◆ **What you should do**: Give the data again in full, without pictures.
§
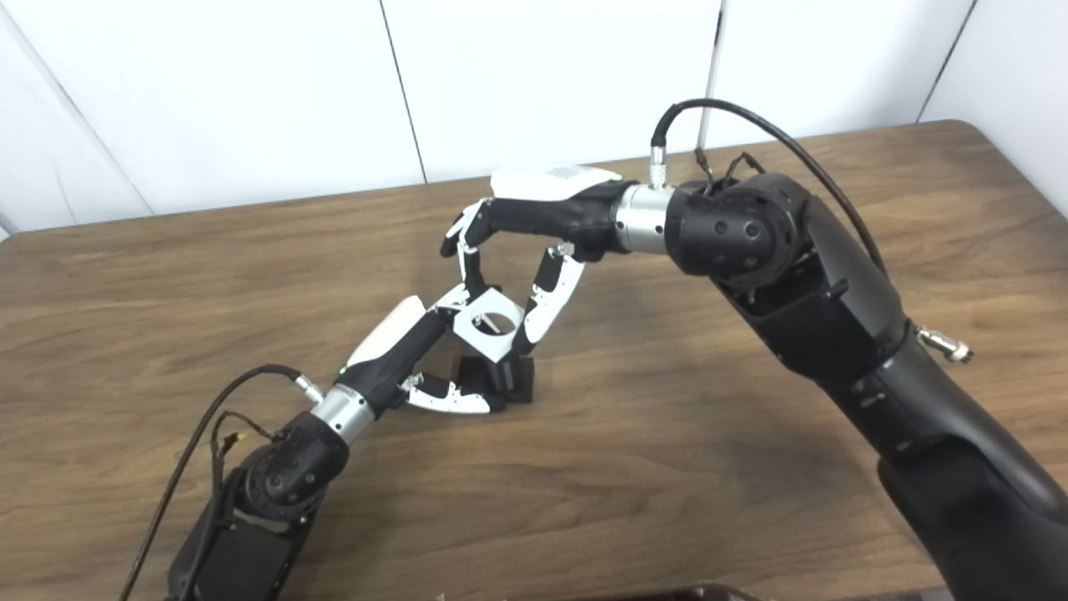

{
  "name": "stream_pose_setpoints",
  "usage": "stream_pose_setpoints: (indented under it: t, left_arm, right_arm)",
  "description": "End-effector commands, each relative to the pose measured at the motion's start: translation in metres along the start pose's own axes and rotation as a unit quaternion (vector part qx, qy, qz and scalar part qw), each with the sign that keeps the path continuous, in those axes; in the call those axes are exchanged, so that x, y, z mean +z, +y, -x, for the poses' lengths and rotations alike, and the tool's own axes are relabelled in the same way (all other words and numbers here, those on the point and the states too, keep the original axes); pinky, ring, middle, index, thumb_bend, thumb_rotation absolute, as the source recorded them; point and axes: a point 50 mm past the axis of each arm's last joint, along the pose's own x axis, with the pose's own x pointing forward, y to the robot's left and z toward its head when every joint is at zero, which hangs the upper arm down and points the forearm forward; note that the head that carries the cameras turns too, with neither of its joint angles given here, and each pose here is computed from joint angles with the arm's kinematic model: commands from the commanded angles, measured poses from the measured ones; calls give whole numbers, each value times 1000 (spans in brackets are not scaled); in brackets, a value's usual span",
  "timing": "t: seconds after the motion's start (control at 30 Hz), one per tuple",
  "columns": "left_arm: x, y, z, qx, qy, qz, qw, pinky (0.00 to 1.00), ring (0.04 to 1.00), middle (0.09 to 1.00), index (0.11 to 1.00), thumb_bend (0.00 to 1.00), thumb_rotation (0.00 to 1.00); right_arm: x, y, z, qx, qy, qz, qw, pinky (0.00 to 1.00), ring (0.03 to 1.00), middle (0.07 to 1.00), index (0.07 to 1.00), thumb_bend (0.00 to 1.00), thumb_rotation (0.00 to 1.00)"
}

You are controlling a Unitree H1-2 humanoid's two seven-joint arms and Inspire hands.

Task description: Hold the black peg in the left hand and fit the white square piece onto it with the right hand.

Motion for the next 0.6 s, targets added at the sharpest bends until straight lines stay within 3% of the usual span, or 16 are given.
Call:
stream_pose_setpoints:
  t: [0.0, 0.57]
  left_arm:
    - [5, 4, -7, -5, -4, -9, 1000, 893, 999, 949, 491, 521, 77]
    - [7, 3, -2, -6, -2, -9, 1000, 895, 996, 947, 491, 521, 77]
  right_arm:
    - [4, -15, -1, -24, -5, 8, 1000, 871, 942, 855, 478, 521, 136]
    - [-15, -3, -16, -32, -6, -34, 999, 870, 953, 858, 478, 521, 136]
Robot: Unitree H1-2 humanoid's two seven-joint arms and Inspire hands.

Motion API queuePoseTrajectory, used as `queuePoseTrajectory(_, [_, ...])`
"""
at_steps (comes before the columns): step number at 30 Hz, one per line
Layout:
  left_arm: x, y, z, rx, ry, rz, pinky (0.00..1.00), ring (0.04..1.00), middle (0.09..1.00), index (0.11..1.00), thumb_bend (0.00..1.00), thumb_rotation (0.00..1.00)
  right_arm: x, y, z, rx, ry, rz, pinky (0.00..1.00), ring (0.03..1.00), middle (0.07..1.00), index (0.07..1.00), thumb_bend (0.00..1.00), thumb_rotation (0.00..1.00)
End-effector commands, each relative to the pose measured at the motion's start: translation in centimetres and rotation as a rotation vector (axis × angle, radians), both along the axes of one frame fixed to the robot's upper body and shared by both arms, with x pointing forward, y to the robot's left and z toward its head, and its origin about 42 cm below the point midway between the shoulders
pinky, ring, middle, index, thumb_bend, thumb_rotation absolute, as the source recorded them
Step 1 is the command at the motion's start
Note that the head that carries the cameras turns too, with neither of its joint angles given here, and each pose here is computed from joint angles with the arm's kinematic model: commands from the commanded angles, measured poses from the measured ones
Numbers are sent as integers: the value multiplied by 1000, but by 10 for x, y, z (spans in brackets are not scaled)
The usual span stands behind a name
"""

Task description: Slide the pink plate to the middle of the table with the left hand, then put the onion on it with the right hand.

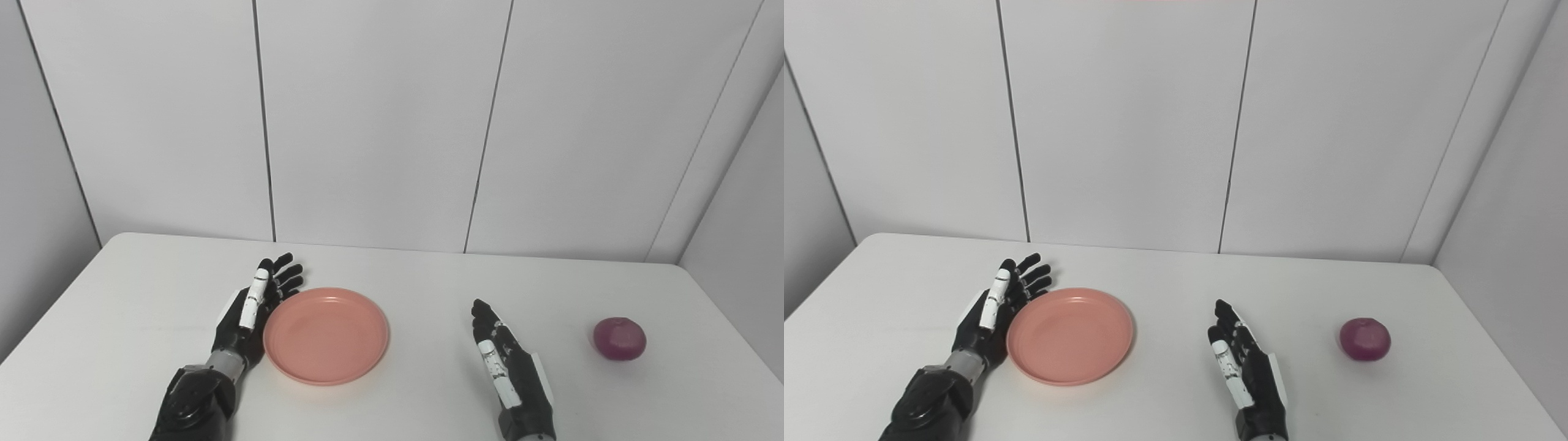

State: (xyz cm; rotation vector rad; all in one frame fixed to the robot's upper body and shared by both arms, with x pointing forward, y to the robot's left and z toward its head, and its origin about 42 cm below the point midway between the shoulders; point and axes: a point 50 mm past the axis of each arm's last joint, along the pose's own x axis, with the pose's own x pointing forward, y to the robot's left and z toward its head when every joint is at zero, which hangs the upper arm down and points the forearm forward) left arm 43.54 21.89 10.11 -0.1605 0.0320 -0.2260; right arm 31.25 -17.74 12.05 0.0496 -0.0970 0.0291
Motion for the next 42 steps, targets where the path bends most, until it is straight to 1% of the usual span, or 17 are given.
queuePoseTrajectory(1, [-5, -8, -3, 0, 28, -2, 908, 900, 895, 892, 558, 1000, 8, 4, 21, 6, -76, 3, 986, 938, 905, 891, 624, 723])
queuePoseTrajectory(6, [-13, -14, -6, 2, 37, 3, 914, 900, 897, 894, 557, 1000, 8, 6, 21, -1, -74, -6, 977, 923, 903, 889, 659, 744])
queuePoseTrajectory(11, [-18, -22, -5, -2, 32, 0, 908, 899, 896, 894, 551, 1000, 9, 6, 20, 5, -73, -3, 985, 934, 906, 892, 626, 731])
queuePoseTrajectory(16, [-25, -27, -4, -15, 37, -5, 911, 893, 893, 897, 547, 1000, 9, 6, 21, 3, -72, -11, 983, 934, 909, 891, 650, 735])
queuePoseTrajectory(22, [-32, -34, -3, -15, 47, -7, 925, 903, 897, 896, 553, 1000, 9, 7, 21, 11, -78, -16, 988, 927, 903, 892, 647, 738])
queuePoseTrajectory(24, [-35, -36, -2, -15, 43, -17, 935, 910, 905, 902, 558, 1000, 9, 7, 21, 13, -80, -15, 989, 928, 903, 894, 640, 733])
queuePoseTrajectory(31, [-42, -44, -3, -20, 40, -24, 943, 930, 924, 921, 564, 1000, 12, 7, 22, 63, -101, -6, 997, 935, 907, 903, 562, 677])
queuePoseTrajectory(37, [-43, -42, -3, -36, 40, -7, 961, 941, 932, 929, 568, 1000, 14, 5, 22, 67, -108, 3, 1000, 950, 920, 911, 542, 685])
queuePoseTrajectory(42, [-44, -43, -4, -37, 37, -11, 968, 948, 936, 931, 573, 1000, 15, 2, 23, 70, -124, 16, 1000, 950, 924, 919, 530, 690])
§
◆ **Solution to the exercise**:
{
  "name": "stream_pose_setpoints",
  "usage": "stream_pose_setpoints: (indented under it: t, left_arm, right_arm)",
  "description": "End-effector commands, each relative to the pose measured at the motion's start: translation in metres along the start pose's own axes and rotation as a unit quaternion (vector part qx, qy, qz and scalar part qw), each with the sign that keeps the path continuous, in those axes; in the call those axes are exchanged, so that x, y, z mean +z, +y, -x, for the poses' lengths and rotations alike, and the tool's own axes are relabelled in the same way (all other words and numbers here, those on the point and the states too, keep the original axes); pinky, ring, middle, index, thumb_bend, thumb_rotation absolute, as the source recorded them; point and axes: a point 50 mm past the axis of each arm's last joint, along the pose's own x axis, with the pose's own x pointing forward, y to the robot's left and z toward its head when every joint is at zero, which hangs the upper arm down and points the forearm forward; note that the head that carries the cameras turns too, with neither of its joint angles given here, and each pose here is computed from joint angles with the arm's kinematic model: commands from the commanded angles, measured poses from the measured ones; calls give whole numbers, each value times 1000 (spans in brackets are not scaled); in brackets, a value's usual span",
  "timing": "t: seconds after the motion's start (control at 30 Hz), one per tuple",
  "columns": "left_arm: x, y, z, qx, qy, qz, qw, pinky (0.00 to 1.00), ring (0.04 to 1.00), middle (0.09 to 1.00), index (0.11 to 1.00), thumb_bend (0.00 to 1.00), thumb_rotation (0.00 to 1.00); right_arm: x, y, z, qx, qy, qz, qw, pinky (0.00 to 1.00), ring (0.03 to 1.00), middle (0.07 to 1.00), index (0.07 to 1.00), thumb_bend (0.00 to 1.00), thumb_rotation (0.00 to 1.00)"
}

You are controlling a Unitree H1-2 humanoid's two seven-joint arms and Inspire hands.

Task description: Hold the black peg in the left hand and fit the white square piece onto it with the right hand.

Motion for the next 0.6 s, targets added at the sharpest bends until straight lines stay within 3% of the usual span, or 16 are given.
Call:
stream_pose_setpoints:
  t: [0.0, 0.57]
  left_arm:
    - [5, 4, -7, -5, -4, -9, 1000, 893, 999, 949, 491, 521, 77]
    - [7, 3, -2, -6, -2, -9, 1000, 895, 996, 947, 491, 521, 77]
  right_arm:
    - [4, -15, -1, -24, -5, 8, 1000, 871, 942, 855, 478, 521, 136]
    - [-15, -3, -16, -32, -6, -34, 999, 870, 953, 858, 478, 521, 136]
Robot: Unitree H1-2 humanoid's two seven-joint arms and Inspire hands.

Motion API queuePoseTrajectory, used as `queuePoseTrajectory(_, [_, ...])`
"""
at_steps (comes before the columns): step number at 30 Hz, one per line
Layout:
  left_arm: x, y, z, rx, ry, rz, pinky (0.00..1.00), ring (0.04..1.00), middle (0.09..1.00), index (0.11..1.00), thumb_bend (0.00..1.00), thumb_rotation (0.00..1.00)
  right_arm: x, y, z, rx, ry, rz, pinky (0.00..1.00), ring (0.03..1.00), middle (0.07..1.00), index (0.07..1.00), thumb_bend (0.00..1.00), thumb_rotation (0.00..1.00)
End-effector commands, each relative to the pose measured at the motion's start: translation in centimetres and rotation as a rotation vector (axis × angle, radians), both along the axes of one frame fixed to the robot's upper body and shared by both arms, with x pointing forward, y to the robot's left and z toward its head, and its origin about 42 cm below the point midway between the shoulders
pinky, ring, middle, index, thumb_bend, thumb_rotation absolute, as the source recorded them
Step 1 is the command at the motion's start
Note that the head that carries the cameras turns too, with neither of its joint angles given here, and each pose here is computed from joint angles with the arm's kinematic model: commands from the commanded angles, measured poses from the measured ones
Numbers are sent as integers: the value multiplied by 1000, but by 10 for x, y, z (spans in brackets are not scaled)
The usual span stands behind a name
"""

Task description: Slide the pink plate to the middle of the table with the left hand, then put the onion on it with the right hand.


State: (xyz cm; rotation vector rad; all in one frame fixed to the robot's upper body and shared by both arms, with x pointing forward, y to the robot's left and z toward its head, and its origin about 42 cm below the point midway between the shoulders; point and axes: a point 50 mm past the axis of each arm's last joint, along the pose's own x axis, with the pose's own x pointing forward, y to the robot's left and z toward its head when every joint is at zero, which hangs the upper arm down and points the forearm forward) left arm 43.54 21.89 10.11 -0.1605 0.0320 -0.2260; right arm 31.25 -17.74 12.05 0.0496 -0.0970 0.0291
Motion for the next 42 steps, targets where the path bends most, until it is straight to 1% of the usual span, or 17 are given.
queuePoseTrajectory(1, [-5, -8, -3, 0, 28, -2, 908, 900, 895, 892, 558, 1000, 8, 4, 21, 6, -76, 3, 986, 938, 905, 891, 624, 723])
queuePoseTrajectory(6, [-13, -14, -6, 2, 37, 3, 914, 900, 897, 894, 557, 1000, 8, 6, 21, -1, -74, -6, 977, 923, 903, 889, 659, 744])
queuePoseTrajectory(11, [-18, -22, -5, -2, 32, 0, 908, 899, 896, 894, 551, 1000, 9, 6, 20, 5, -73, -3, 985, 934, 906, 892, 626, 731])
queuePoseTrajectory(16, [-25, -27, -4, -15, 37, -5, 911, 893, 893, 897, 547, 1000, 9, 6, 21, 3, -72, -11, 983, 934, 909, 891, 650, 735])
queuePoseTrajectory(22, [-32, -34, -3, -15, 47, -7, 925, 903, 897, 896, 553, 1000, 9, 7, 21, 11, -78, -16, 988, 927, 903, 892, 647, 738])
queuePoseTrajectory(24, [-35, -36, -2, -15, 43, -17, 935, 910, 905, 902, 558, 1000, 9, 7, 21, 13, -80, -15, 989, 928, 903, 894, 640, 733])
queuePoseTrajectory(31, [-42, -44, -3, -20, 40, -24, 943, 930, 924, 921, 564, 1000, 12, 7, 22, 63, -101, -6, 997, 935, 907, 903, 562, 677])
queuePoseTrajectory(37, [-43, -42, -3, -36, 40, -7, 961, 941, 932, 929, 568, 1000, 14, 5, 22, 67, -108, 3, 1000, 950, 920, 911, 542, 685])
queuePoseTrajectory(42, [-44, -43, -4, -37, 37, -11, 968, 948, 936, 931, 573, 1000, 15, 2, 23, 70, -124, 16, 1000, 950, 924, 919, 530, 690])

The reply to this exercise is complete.